Softmax commonly computes probabilities in a classifier’s output layer. But softmax isn’t always accurate in complex tasks — say, in a natural-language task, when the length of word vectors is much smaller than the number of words in the vocabulary. A new function renders more accurate predictions with lower computational cost than earlier alternatives.
What’s new: Zhilin Yang, Thang Luong, and Ruslan Salakhutdinov at Carnegie Mellon University, with Quoc Le at Google Brain, developed an efficient solution to the so-called softmax bottleneck: Mixtape.
Key insight: A previous proposal, Mixture of Softmaxes, (MoS) is a weighted sum of multiple softmaxes, and thus slow to train. Mixtape reformulates MoS as a single softmax of weighted sums. With a clever way of calculating the weights, that rearrangement avoids the bottleneck with much speedier execution.
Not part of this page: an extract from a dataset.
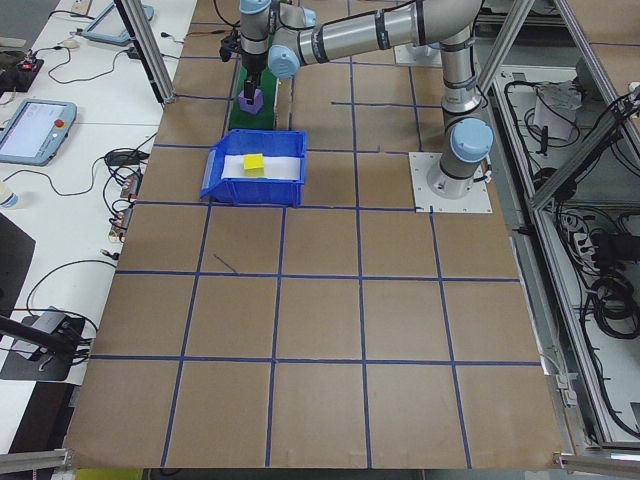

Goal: Move block left to right into plate

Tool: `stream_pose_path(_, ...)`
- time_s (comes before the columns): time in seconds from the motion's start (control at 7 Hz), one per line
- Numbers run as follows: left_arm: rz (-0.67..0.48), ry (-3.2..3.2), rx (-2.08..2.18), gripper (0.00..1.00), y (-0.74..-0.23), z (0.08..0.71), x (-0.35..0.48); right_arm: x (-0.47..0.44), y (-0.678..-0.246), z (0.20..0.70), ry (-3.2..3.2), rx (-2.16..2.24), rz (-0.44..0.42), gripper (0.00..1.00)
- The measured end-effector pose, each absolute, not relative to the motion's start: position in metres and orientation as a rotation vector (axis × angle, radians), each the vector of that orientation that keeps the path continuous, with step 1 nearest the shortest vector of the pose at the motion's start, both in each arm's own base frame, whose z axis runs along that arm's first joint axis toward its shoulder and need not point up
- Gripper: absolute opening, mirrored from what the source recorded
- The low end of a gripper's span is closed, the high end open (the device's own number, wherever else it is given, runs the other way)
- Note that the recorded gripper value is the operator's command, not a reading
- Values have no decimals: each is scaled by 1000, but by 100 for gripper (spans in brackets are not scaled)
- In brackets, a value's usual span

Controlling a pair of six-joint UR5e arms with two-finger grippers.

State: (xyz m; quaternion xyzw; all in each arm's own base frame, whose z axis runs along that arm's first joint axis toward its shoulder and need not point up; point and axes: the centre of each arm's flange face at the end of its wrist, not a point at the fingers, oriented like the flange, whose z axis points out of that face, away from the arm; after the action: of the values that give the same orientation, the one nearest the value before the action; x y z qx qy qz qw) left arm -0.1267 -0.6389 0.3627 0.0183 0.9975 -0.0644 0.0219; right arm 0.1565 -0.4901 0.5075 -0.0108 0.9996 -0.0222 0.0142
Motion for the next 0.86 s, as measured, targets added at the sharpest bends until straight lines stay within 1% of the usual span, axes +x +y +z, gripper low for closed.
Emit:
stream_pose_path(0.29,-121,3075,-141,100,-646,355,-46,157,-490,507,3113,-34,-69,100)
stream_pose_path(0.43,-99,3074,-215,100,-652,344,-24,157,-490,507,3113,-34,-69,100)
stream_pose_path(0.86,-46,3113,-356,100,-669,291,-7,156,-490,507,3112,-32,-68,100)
How it works: Mixtape’s weighted sum depends on the word it is evaluating — a not-so-obvious way to formulate the problem. The weights must be generated efficiently to avoid losing the computational advantage over MoS.
- Mixtape calculates weights for the weighted sum using a sigmoid tree decomposition. The sigmoid tree is a binary tree in which each node is a sigmoid. The tree’s leaves provide the weights. This is more efficient than using a softmax to calculate weights.
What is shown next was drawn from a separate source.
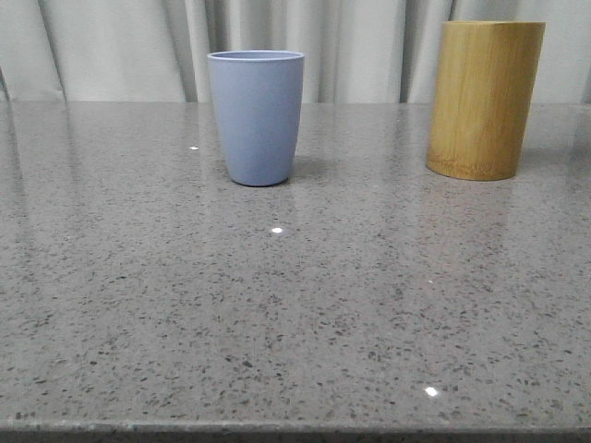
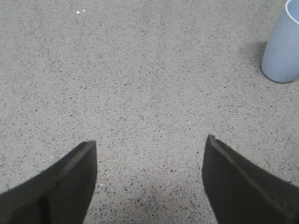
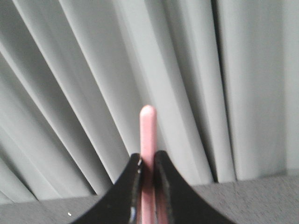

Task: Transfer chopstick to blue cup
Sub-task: 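Lift the pink stick out and carry it over the blue cup, then lower the pink stick into the blue cup and open the right gripper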

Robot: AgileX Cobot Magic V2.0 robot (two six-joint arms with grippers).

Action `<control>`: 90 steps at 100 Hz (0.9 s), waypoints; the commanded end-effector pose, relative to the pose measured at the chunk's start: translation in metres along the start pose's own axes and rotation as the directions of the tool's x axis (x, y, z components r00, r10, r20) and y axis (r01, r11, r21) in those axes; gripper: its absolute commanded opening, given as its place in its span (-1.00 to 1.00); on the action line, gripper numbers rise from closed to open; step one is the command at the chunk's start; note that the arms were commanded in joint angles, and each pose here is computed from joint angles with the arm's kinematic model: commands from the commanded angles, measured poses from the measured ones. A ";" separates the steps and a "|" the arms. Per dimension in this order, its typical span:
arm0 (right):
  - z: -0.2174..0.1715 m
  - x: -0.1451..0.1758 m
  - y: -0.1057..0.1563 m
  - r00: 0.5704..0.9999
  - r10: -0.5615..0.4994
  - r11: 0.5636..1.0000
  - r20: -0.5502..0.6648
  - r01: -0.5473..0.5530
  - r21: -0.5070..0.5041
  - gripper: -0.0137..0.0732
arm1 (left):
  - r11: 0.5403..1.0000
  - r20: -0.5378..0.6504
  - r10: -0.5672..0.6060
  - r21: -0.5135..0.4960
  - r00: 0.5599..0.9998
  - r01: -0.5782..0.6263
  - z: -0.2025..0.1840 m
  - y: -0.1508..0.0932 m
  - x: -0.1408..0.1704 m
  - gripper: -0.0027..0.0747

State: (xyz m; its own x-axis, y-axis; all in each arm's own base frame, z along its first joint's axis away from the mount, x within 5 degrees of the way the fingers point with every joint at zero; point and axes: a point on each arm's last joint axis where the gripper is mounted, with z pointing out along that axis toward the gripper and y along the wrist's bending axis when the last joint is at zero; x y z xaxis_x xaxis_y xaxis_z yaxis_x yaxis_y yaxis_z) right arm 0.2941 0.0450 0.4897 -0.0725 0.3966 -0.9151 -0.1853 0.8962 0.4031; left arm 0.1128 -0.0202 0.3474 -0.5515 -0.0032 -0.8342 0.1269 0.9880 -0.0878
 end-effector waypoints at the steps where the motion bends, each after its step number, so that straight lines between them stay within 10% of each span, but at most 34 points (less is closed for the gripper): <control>1: -0.019 -0.028 0.019 0.992 0.029 0.997 0.121 -0.020 -0.074 -0.84 | 1.000 0.096 -0.012 0.007 0.995 0.012 -0.005 -0.001 -0.013 0.29; 90: 0.071 0.102 0.095 0.988 0.024 0.961 -0.154 -0.066 -0.268 -0.84 | 1.000 0.096 -0.012 0.007 0.995 0.012 -0.005 -0.001 -0.013 0.29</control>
State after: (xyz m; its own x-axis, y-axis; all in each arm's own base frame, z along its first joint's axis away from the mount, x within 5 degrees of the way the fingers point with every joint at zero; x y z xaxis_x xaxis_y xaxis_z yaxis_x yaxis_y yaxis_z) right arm 0.3469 0.1888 0.4030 -0.3586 0.3247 -0.8752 -0.3888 0.8004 0.4562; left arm 0.1128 -0.0202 0.3474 -0.5515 -0.0032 -0.8342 0.1269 0.9880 -0.0878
- Some of the weights are shared among infrequent output classes, which further boosts efficiency.
- This sharing does create potential for a bottleneck, but far less, and with less inaccuracy, than softmax.
Results: The researchers compared transformer-based models with output layers employing Mixtape, MoS-15, or softmax. The tasks included recreating a text sample and translating a sentence from English to German or French. On text generation, MoS-15 (which entails 15 softmax calculations) and Mixtape improved perplexity — a measure of the model’s predictive certainty — by around 3, achieving a score of 56. MoS-15 slightly outperformed Mixtape. However, Mixtape required only slightly more training time than softmax, whereas MoS-15 required twice as long.
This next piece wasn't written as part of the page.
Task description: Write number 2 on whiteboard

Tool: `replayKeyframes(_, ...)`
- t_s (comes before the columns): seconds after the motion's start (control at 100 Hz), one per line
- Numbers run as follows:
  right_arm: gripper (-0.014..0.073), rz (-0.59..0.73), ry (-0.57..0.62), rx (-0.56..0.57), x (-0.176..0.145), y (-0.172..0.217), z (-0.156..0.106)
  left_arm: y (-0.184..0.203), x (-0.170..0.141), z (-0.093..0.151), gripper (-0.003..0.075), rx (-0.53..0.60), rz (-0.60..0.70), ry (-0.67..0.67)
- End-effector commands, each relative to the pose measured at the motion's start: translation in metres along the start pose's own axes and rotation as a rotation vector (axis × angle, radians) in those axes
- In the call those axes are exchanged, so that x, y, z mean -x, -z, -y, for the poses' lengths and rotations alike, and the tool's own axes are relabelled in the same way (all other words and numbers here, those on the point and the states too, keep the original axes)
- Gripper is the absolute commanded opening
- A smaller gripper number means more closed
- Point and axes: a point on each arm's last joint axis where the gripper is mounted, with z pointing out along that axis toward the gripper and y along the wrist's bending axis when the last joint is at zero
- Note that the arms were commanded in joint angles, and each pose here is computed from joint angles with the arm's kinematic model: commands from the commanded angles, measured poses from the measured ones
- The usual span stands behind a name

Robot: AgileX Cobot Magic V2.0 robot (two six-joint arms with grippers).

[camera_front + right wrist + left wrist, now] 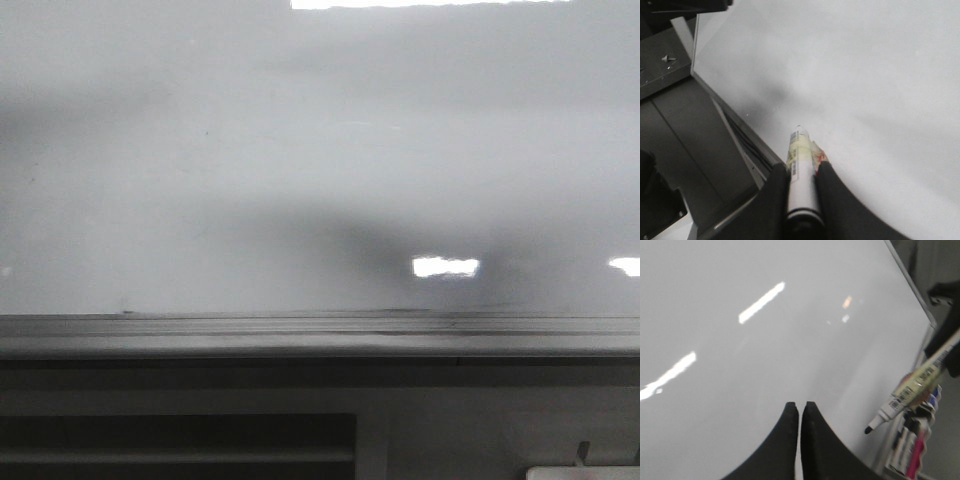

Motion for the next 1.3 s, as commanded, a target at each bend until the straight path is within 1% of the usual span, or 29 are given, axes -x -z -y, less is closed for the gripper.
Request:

Why it matters: Much research has focused on extracting meaningful features of input, but features are less useful if the output layer can’t classify them properly. Mixtape should allow models to take better advantage of features they extract without sacrificing AWS credits.
We’re thinking: Mixtape can do better than softmax with only a little more training time. We may see Mixtape overtake softmax in some applications.